Li chiamo così. Quei giorni tra Capodanno e la Befana, tra le spese pre-cenone e i saldi, tra le ferie e la vera ripresa del lavoro.
I giorni della dieta depurativa a base di insalata, oro saiwa, te leggero e yogurt magro per cercare di richiudere i jeans.
Sono giorni modesti, sottotono in cui fai le cose, ma lentamente, in modo apatico.
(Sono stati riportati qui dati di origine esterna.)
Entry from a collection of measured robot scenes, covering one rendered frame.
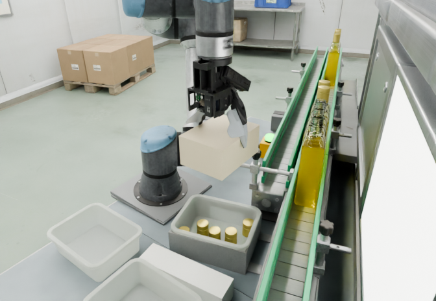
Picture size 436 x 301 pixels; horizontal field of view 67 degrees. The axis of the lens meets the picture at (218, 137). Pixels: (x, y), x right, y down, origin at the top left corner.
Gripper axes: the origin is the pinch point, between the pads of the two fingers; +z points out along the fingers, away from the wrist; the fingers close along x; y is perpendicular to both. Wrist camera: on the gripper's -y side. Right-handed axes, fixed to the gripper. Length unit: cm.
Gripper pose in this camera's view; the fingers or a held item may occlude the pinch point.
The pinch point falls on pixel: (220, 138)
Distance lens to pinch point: 78.0
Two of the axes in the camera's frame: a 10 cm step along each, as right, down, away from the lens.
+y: -5.8, 3.8, -7.2
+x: 8.1, 2.6, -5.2
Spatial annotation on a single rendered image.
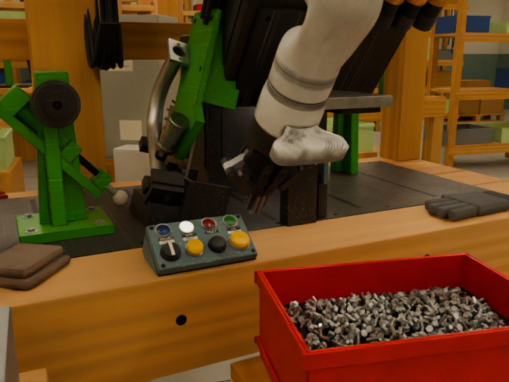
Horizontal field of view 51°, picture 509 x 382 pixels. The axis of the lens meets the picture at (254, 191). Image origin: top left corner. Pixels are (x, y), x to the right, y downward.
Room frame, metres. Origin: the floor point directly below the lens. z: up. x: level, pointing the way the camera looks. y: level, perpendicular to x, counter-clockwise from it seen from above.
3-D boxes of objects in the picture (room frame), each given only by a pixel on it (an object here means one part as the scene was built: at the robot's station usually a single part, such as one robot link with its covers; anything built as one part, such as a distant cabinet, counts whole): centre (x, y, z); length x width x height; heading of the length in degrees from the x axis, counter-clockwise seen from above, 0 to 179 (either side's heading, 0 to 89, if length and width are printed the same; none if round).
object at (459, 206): (1.02, -0.42, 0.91); 0.20 x 0.11 x 0.03; 119
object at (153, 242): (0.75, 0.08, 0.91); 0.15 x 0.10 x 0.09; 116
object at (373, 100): (1.05, -0.07, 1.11); 0.39 x 0.16 x 0.03; 26
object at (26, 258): (0.69, 0.32, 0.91); 0.10 x 0.08 x 0.03; 167
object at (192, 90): (1.02, 0.08, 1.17); 0.13 x 0.12 x 0.20; 116
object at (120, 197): (0.93, 0.26, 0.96); 0.06 x 0.03 x 0.06; 116
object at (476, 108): (10.38, -4.04, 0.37); 1.20 x 0.81 x 0.74; 108
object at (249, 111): (1.27, 0.00, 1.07); 0.30 x 0.18 x 0.34; 116
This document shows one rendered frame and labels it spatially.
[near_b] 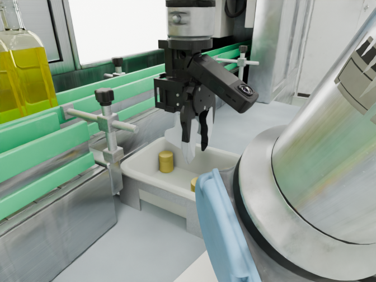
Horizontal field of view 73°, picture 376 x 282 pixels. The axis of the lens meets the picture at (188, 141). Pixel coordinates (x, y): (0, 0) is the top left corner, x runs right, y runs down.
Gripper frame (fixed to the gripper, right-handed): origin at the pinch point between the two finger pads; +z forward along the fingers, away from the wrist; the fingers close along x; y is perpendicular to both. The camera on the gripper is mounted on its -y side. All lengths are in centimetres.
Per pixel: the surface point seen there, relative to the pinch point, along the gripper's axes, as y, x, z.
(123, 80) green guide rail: 29.9, -11.8, -7.4
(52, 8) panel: 38.5, -1.5, -24.3
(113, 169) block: 10.7, 11.7, 0.9
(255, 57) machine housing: 14, -73, -6
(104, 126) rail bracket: 10.9, 12.0, -7.3
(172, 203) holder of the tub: 1.4, 7.3, 7.6
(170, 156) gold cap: 10.5, -5.0, 6.6
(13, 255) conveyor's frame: 10.3, 29.6, 3.8
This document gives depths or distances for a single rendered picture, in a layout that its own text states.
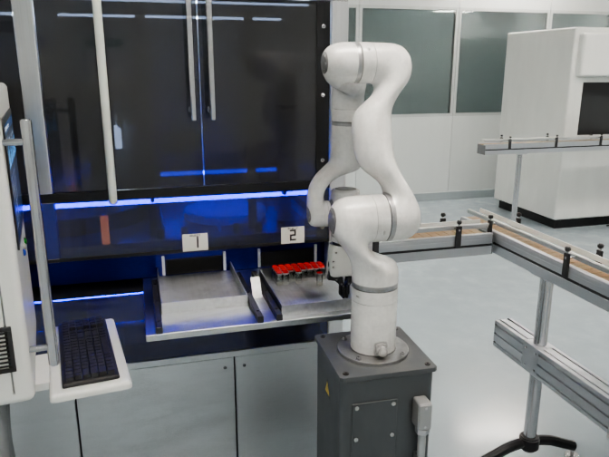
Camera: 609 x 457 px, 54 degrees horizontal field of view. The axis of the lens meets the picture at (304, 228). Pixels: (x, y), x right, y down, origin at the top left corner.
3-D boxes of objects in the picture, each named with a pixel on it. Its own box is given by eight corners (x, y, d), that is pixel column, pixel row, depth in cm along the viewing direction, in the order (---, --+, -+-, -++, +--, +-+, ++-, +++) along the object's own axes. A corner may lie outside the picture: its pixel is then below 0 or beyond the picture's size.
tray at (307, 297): (259, 278, 209) (259, 269, 208) (331, 272, 216) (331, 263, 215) (282, 316, 177) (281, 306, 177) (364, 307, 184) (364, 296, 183)
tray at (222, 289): (157, 277, 211) (157, 267, 210) (231, 270, 218) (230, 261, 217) (161, 314, 179) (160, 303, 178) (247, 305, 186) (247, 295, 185)
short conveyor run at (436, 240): (335, 269, 230) (336, 229, 226) (323, 257, 244) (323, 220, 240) (494, 255, 248) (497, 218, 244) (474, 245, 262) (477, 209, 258)
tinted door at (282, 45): (205, 185, 201) (197, -4, 185) (327, 179, 212) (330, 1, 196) (205, 185, 200) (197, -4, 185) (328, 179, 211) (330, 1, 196)
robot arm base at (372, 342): (420, 362, 154) (423, 295, 150) (349, 370, 150) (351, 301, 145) (392, 331, 172) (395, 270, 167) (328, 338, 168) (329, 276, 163)
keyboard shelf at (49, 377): (20, 339, 186) (19, 331, 185) (113, 324, 197) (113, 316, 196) (14, 413, 146) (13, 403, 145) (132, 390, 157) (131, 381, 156)
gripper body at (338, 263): (356, 234, 184) (355, 269, 187) (324, 237, 181) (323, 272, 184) (365, 240, 177) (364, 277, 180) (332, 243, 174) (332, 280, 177)
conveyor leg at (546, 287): (512, 444, 250) (530, 269, 230) (530, 441, 252) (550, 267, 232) (525, 458, 242) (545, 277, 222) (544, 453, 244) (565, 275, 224)
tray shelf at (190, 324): (143, 283, 210) (142, 278, 210) (333, 266, 228) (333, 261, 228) (146, 342, 165) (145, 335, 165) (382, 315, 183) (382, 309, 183)
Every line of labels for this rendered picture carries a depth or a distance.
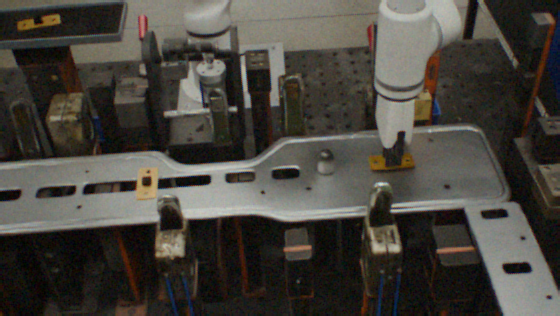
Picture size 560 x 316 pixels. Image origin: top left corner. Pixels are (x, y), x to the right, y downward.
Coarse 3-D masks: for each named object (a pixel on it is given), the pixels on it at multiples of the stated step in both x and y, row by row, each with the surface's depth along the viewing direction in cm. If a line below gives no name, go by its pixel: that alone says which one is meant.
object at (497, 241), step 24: (480, 216) 119; (480, 240) 115; (504, 240) 115; (528, 240) 114; (504, 288) 107; (528, 288) 107; (552, 288) 107; (504, 312) 104; (528, 312) 104; (552, 312) 104
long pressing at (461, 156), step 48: (288, 144) 135; (336, 144) 134; (432, 144) 133; (480, 144) 133; (192, 192) 126; (240, 192) 126; (288, 192) 125; (336, 192) 125; (432, 192) 124; (480, 192) 123
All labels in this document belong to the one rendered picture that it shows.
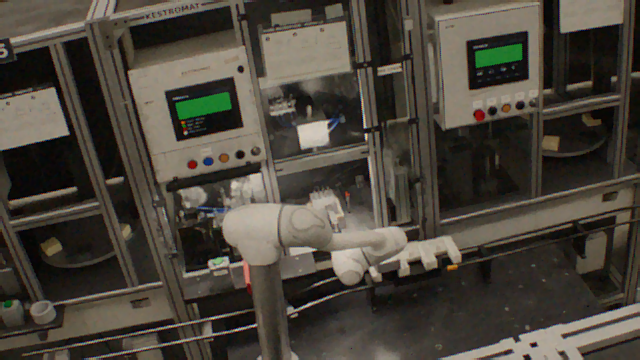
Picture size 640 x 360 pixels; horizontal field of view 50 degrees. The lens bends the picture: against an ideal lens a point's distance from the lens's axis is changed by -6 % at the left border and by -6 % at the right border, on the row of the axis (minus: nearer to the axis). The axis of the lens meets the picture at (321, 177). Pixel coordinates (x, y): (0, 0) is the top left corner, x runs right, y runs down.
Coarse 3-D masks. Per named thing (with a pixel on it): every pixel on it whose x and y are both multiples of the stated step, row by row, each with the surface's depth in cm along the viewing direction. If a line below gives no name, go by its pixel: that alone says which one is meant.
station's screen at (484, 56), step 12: (480, 48) 265; (492, 48) 266; (504, 48) 267; (516, 48) 268; (480, 60) 268; (492, 60) 268; (504, 60) 269; (516, 60) 270; (480, 72) 270; (492, 72) 271; (504, 72) 272; (516, 72) 273
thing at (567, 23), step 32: (448, 0) 259; (544, 0) 266; (576, 0) 267; (608, 0) 270; (544, 32) 273; (576, 32) 275; (608, 32) 278; (544, 64) 280; (576, 64) 282; (608, 64) 285; (544, 96) 287; (576, 96) 290; (480, 128) 289; (512, 128) 292; (448, 160) 294; (480, 160) 297; (512, 160) 300; (448, 192) 302; (480, 192) 305; (512, 192) 308
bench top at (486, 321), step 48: (384, 288) 310; (432, 288) 305; (480, 288) 301; (528, 288) 296; (576, 288) 291; (240, 336) 296; (336, 336) 289; (384, 336) 285; (432, 336) 281; (480, 336) 277
Guidi a due a l’ora sino a che chi ha pippato cocaina pure il 3 gennaio non ti suona il clacson e allora da 30 a l’ora passi a 40, facendoti però un po’ rodere.
Stamattina riprendo la macchina dopo aver fatto i pagamenti alla posta (dove come al solito non funzionano i numeretti e devi fare la fila e mi sono trattenuta dalla strage solo per i miei nuovi propositi cui presto dedicherò un post) e sento “Donne, è arrivato l’arrotino, l’ombrellario…….”
E non capisco da dove proviene il suono. E’ allora nello specchietto che vedo l’altoparlante legato al cofano di una BMW berlina fiammante e dentro un coattone di proporzioni extraterrestri con il braccio fuori dal finestrino che fuma.
Non c’è che dire…l’anno scorso deve essere stato molto buono.